Um novo parasita foi descoberto no Instituto Butantan, em São Paulo, ao redor do corpo de uma aranha, causando surpresa na comunidade científica. Pesquisadores identificaram um “colar” de larvas de ácaro, agora classificado como a nova espécie Araneothrombium brasiliensis.
Essa descoberta ocorreu durante análises microscópicas em aranhas de coleções científicas, destacando a complexidade das interações entre as espécies de aracnídeos.

Método de identificação do parasita
Os pesquisadores do Instituto Butantan identificaram a presença do ácaro através de técnicas de microscopia eletrônica e de luz, examinando aranhas de famílias distintas, como Araneidae, Salticidae e Sparassidae.

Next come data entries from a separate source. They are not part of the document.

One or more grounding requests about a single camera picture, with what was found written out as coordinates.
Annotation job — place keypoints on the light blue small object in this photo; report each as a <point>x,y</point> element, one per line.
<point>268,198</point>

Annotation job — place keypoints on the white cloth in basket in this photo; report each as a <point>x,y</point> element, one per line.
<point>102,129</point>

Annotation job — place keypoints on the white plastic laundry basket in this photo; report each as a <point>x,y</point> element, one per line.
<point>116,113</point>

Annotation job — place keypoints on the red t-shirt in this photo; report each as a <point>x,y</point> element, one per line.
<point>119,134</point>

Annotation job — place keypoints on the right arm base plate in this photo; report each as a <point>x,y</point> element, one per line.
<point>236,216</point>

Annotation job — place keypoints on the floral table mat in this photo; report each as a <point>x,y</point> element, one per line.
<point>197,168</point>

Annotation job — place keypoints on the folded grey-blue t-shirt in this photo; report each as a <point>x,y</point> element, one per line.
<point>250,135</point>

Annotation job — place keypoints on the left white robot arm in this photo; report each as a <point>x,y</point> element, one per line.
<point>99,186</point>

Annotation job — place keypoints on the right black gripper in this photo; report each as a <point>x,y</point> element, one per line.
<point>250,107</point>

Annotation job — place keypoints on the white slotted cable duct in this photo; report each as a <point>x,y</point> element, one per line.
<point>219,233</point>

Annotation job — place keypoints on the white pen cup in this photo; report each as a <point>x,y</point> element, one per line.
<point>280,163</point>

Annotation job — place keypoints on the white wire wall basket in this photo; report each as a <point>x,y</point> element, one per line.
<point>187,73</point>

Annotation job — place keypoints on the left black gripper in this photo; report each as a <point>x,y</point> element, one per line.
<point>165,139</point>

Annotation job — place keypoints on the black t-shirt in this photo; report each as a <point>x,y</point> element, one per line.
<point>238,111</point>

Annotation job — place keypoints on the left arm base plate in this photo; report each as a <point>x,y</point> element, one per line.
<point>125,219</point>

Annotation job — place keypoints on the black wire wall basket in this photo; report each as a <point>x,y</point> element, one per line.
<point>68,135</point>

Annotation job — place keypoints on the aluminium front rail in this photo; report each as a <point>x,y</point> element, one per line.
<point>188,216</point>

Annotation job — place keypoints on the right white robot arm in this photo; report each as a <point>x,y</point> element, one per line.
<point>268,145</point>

A análise revelou que as larvas se instalam em regiões vulneráveis das aranhas, onde se alimentam de fluidos corporais.
Essa nova espécie é a segunda do gênero registro de ácaro parasita de aranhas no Brasil, ampliando o conhecimento da biodiversidade nacional.
Importância da descoberta
A descoberta foi feita de maneira inesperada em espécimes armazenados no Butantan, destacando a importância de reavaliações periódicas em coleções zoológicas. A caracterização do Araneothrombium brasiliensis no contexto brasileiro sublinha a relevância do instituto em entender novas interações ecológicas.
A identificação desta nova espécie fornece um caminho para aprofundar o estudo sobre parasitismo em ambientes tropicais. Através dessa descoberta, o Instituto Butantan continua a contribuir significativamente para a ciência.